## Task to carry out
After finding the line containing "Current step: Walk" below, please output that line and each following one through the line containing "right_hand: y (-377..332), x", exactly as written.

(Data extracted from a collection)

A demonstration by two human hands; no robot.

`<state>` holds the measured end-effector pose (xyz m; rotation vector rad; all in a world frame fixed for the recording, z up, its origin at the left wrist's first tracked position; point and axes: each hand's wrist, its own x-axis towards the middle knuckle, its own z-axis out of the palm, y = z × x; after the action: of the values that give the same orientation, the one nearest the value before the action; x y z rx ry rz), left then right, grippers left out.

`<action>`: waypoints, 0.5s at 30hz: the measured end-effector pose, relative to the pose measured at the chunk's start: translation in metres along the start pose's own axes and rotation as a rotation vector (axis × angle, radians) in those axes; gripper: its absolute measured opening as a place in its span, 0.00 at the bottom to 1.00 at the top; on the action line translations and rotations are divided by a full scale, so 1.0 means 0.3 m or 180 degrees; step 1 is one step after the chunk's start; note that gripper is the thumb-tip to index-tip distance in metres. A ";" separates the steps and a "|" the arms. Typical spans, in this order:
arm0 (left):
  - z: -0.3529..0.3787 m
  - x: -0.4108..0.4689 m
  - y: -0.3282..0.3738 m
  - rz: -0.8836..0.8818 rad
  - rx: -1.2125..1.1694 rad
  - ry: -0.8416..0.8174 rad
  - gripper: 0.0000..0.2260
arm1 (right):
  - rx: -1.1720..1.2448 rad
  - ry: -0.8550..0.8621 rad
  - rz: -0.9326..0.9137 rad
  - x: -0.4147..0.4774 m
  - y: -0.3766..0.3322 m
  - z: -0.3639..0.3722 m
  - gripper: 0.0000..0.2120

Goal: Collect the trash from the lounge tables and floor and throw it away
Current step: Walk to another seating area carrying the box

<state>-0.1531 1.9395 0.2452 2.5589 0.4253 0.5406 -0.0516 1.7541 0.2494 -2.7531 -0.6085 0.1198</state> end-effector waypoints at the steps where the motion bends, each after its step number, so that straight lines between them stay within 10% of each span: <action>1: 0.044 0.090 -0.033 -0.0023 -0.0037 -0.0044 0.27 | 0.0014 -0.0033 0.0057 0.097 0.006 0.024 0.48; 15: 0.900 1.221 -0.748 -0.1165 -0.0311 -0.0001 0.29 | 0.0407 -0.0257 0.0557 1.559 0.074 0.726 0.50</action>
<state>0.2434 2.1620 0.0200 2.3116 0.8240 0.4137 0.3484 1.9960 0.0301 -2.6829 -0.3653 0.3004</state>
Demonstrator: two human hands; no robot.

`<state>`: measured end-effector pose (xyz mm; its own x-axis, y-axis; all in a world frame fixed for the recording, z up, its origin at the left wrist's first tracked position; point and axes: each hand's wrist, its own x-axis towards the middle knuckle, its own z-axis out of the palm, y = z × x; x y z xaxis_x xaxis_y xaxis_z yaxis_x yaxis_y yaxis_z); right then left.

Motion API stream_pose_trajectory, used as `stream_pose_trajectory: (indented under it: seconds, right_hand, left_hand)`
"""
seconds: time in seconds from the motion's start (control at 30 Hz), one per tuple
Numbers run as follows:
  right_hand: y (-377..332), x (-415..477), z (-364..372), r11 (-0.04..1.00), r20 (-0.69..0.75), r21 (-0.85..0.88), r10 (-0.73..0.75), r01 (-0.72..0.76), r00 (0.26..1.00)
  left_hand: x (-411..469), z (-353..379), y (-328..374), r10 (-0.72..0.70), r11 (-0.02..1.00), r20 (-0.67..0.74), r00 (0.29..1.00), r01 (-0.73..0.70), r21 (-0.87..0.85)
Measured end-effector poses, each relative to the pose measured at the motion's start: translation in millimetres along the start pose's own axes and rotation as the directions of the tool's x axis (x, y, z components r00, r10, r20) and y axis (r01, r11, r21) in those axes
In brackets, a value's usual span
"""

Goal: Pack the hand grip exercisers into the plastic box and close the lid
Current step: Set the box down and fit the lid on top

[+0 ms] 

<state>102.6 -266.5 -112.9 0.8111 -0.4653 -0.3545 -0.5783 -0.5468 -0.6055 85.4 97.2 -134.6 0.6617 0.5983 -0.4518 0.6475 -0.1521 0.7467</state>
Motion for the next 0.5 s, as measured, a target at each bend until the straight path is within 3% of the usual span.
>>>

## Exercise response
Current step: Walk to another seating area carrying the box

<state>-0.1531 1.9395 0.2452 2.5589 0.4253 0.5406 -0.0516 1.7541 0.2494 -2.7531 -0.6085 0.1198</state> end-effector waypoints at the steps where the motion bends, each after its step number, so that straight lines between them stay within 10% of each span: <action>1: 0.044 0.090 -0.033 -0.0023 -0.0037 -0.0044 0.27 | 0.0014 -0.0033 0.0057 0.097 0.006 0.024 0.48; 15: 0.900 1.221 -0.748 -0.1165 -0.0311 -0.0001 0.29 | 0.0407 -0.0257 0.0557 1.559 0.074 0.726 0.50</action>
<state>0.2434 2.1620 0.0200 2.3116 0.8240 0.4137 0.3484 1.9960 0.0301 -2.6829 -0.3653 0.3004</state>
Demonstrator: two human hands; no robot.

`<state>`: measured end-effector pose (xyz mm; its own x-axis, y-axis; all in a world frame fixed for the recording, z up, its origin at the left wrist's first tracked position; point and axes: each hand's wrist, its own x-axis towards the middle knuckle, its own z-axis out of the palm, y = z × x; x y z xaxis_x xaxis_y xaxis_z yaxis_x yaxis_y yaxis_z); right then left.

Motion API stream_pose_trajectory, used as `stream_pose_trajectory: (indented under it: seconds, right_hand, left_hand)`
"""
seconds: time in seconds from the motion's start (control at 30 Hz), one per tuple
Numbers run as follows:
  right_hand: y (-377..332), x (-415..477), z (-364..372), r11 (-0.04..1.00), r20 (-0.69..0.75), r21 (-0.85..0.88), r10 (-0.73..0.75), r01 (-0.72..0.76), r00 (0.26..1.00)

That completes the answer.